::: Data excerpts :::

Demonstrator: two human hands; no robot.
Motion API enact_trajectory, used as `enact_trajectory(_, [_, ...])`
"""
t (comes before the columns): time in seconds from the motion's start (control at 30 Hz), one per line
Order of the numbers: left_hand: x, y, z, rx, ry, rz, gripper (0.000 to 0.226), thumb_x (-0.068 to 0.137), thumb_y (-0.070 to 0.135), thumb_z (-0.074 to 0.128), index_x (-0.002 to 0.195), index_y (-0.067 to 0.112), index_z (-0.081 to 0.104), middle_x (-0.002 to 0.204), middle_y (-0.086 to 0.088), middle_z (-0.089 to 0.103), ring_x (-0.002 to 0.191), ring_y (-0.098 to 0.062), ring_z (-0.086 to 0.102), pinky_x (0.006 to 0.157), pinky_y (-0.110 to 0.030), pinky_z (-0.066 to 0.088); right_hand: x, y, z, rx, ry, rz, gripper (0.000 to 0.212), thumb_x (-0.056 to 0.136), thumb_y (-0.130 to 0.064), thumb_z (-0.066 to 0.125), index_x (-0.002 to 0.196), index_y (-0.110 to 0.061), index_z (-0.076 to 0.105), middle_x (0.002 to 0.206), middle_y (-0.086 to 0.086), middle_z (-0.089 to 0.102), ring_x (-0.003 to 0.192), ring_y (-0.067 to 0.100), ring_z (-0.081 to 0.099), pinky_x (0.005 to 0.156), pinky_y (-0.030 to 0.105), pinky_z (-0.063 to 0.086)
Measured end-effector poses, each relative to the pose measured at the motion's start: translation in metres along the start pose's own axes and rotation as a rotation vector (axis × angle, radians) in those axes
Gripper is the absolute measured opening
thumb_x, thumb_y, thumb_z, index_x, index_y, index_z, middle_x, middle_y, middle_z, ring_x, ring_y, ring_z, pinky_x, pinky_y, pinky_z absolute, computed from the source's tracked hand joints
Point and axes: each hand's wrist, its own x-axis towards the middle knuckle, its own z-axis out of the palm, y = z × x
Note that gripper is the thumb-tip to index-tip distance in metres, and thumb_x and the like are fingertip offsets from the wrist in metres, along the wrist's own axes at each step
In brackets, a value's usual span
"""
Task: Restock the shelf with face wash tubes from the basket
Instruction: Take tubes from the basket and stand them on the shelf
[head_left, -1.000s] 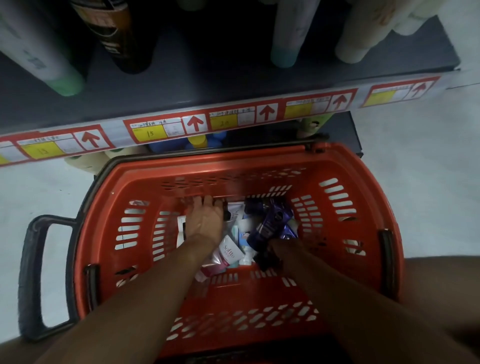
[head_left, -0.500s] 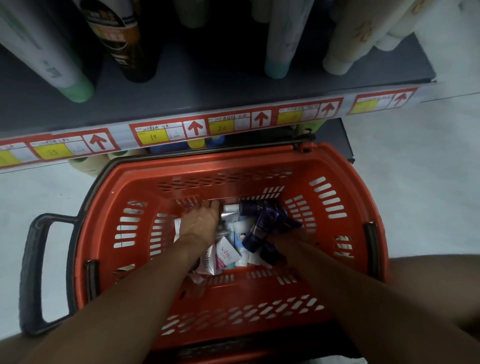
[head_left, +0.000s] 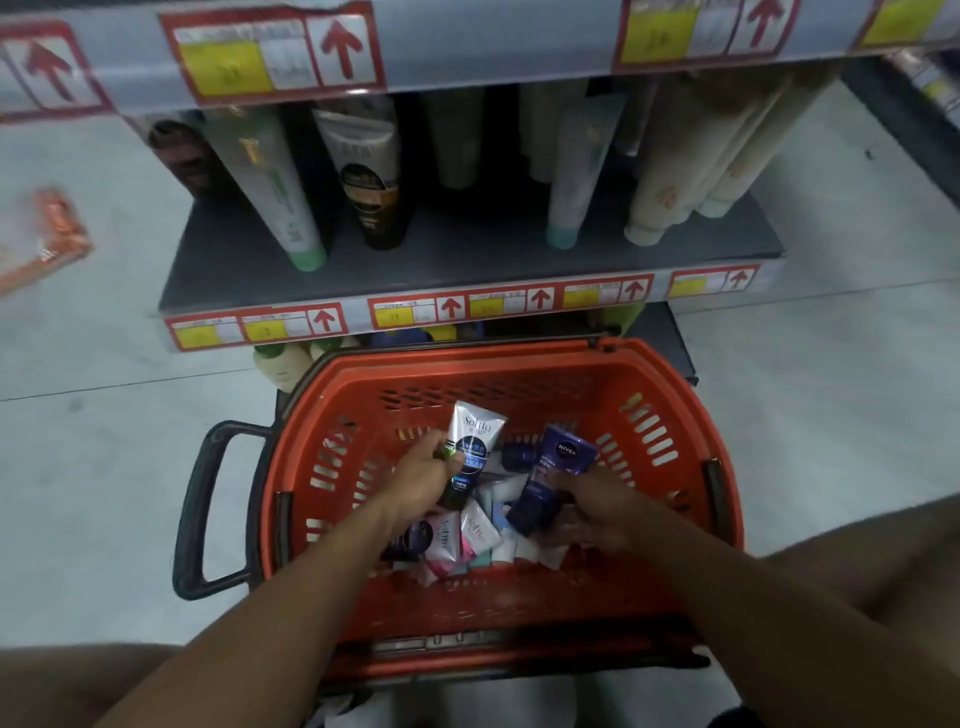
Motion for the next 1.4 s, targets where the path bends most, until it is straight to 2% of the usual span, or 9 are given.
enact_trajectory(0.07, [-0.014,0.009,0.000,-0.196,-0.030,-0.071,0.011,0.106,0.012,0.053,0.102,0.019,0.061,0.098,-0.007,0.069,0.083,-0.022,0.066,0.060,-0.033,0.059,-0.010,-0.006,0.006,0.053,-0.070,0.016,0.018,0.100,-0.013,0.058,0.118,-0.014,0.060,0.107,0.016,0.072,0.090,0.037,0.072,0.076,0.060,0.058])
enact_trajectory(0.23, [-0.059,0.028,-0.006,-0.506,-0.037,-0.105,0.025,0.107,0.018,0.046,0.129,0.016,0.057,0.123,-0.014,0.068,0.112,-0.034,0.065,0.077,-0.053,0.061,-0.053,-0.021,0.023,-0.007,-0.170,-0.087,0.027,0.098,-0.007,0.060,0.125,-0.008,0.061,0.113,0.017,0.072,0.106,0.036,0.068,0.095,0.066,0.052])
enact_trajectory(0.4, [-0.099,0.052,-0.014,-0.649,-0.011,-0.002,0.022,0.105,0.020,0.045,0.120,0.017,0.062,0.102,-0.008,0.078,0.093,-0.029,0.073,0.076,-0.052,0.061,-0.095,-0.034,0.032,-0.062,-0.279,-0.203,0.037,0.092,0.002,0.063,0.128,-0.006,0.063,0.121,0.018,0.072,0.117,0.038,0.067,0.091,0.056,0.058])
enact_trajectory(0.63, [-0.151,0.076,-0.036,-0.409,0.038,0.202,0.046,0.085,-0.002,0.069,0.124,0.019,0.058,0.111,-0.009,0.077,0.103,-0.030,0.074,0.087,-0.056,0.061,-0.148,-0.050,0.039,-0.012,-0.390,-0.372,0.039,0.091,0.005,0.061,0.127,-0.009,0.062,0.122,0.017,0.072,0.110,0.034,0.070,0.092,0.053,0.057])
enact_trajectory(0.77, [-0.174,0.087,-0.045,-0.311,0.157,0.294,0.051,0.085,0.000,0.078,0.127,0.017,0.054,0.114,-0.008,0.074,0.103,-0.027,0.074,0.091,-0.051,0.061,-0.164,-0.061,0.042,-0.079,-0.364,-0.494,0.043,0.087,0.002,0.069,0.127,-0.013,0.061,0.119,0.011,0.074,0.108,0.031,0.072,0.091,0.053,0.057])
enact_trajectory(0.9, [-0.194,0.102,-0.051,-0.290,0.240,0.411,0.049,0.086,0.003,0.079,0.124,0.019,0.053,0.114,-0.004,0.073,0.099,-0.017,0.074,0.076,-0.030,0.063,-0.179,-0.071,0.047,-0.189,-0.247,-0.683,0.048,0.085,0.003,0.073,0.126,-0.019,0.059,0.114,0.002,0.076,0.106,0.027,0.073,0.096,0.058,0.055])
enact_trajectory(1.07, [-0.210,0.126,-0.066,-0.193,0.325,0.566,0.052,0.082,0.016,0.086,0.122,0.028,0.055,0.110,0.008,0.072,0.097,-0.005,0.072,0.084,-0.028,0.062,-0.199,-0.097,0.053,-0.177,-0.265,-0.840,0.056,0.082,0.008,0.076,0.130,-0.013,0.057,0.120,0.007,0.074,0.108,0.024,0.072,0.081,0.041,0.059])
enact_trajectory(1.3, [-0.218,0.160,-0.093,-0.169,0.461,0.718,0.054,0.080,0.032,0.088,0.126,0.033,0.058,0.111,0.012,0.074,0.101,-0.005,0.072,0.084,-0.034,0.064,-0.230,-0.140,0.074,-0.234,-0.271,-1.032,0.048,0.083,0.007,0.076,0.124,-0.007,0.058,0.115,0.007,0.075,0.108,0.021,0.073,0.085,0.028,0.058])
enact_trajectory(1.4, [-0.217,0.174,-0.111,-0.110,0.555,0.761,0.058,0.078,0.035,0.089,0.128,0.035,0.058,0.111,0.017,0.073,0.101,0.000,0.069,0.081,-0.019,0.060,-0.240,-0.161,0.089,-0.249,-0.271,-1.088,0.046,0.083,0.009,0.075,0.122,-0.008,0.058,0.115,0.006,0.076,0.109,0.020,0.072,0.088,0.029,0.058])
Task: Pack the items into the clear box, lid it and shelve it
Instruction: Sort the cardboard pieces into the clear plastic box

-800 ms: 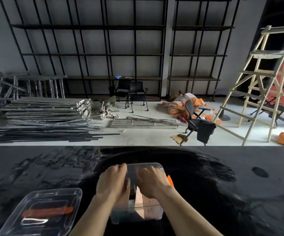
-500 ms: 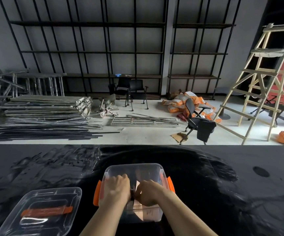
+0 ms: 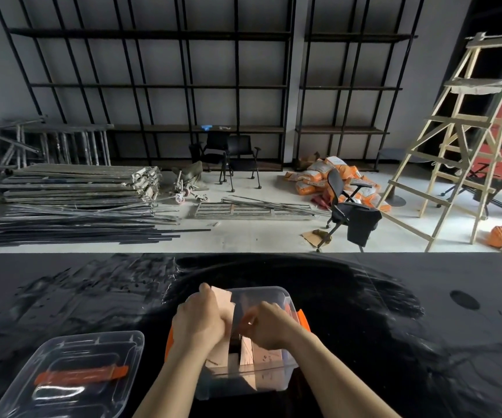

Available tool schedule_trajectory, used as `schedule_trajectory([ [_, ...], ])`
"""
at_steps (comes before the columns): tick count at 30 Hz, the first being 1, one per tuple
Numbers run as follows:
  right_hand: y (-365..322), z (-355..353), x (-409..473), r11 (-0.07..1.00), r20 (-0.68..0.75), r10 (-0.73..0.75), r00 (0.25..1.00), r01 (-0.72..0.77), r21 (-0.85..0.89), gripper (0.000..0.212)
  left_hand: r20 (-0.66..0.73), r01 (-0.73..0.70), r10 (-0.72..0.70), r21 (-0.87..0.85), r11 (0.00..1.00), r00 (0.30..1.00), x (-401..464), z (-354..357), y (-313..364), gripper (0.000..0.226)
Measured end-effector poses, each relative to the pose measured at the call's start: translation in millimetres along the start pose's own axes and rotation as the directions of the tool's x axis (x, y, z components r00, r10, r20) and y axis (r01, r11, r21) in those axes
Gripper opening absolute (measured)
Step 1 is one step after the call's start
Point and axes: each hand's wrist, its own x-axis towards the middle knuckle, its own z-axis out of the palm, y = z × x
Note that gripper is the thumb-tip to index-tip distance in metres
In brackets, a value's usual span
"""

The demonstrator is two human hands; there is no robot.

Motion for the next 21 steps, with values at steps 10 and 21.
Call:
schedule_trajectory([
  [10,-25,-24,-8,0.559,-0.032,-0.059,0.998,0.060,0.827,0.032,0.080,0.039,0.057,-0.856,0.516,0.995,5,-24,8,0.019],
  [21,-14,-23,-7,0.722,-0.323,0.115,0.940,0.144,0.676,0.015,-0.244,-0.089,-0.074,-0.593,0.800,0.967,-6,-4,28,0.021],
])
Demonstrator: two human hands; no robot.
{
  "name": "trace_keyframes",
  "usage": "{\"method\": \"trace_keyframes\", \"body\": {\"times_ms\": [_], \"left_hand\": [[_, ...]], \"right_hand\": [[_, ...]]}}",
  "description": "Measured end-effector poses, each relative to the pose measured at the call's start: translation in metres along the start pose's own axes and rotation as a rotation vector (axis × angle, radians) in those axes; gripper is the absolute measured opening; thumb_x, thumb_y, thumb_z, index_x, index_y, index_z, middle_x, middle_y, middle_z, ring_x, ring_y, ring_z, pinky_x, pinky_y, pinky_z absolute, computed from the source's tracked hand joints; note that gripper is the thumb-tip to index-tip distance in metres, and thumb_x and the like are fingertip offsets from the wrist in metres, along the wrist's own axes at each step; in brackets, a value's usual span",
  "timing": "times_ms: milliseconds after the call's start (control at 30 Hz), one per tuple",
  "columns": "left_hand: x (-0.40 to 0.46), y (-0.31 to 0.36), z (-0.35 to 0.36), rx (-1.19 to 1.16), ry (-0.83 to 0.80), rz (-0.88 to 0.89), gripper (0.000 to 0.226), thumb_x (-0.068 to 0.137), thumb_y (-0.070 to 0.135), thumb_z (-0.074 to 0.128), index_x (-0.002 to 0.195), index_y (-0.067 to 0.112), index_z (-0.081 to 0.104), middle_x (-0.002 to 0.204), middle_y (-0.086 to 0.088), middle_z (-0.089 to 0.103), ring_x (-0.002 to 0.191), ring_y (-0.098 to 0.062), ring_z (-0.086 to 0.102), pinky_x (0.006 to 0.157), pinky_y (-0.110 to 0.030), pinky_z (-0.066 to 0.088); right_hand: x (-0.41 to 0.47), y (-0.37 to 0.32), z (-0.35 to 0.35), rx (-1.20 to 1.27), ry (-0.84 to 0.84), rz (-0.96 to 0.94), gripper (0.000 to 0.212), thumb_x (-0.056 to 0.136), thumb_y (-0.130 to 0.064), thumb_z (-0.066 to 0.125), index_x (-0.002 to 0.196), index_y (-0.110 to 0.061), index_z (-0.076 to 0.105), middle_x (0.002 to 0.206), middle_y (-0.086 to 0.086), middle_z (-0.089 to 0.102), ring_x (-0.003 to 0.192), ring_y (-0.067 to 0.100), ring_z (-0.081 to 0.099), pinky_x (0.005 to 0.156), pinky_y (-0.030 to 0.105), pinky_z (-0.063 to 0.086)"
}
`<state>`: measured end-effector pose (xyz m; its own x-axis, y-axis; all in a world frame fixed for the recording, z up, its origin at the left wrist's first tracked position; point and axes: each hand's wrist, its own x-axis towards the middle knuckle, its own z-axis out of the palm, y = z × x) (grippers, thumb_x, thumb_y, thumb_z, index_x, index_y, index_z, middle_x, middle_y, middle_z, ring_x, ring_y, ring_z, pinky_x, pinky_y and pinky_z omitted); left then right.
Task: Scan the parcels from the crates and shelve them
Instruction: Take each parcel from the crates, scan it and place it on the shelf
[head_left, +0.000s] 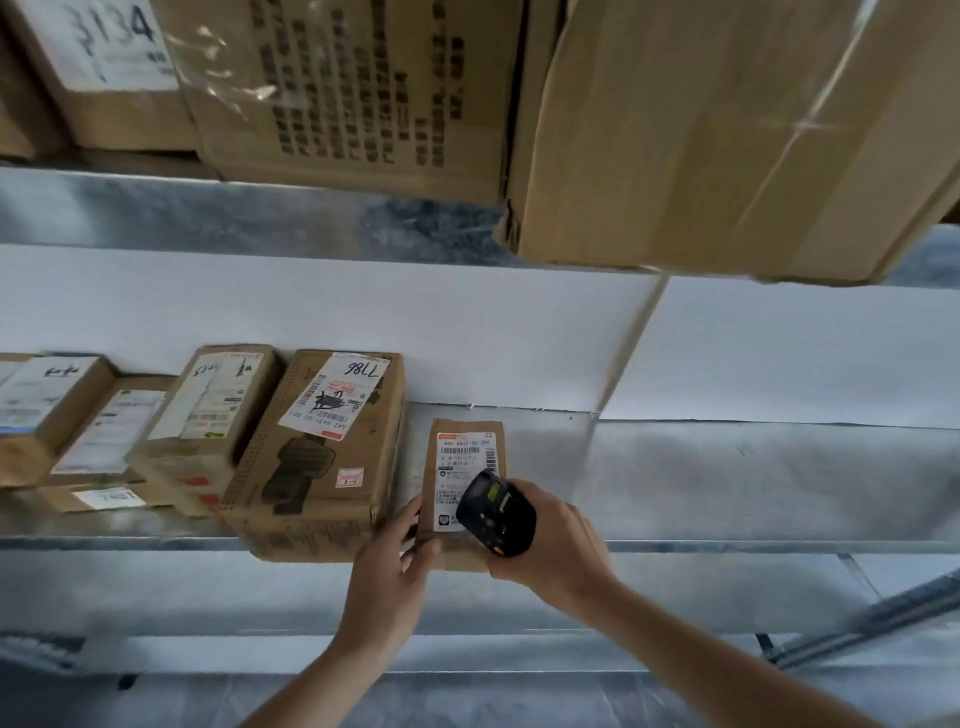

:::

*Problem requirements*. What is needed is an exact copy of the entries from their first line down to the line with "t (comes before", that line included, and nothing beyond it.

*Reply to the exercise*.
Demonstrator: two human hands; no robot.
Motion API enact_trajectory, used as `enact_trajectory(_, [_, ...])`
"""
t (comes before the columns): time in seconds from the motion's start (control at 30 Hz), one per line

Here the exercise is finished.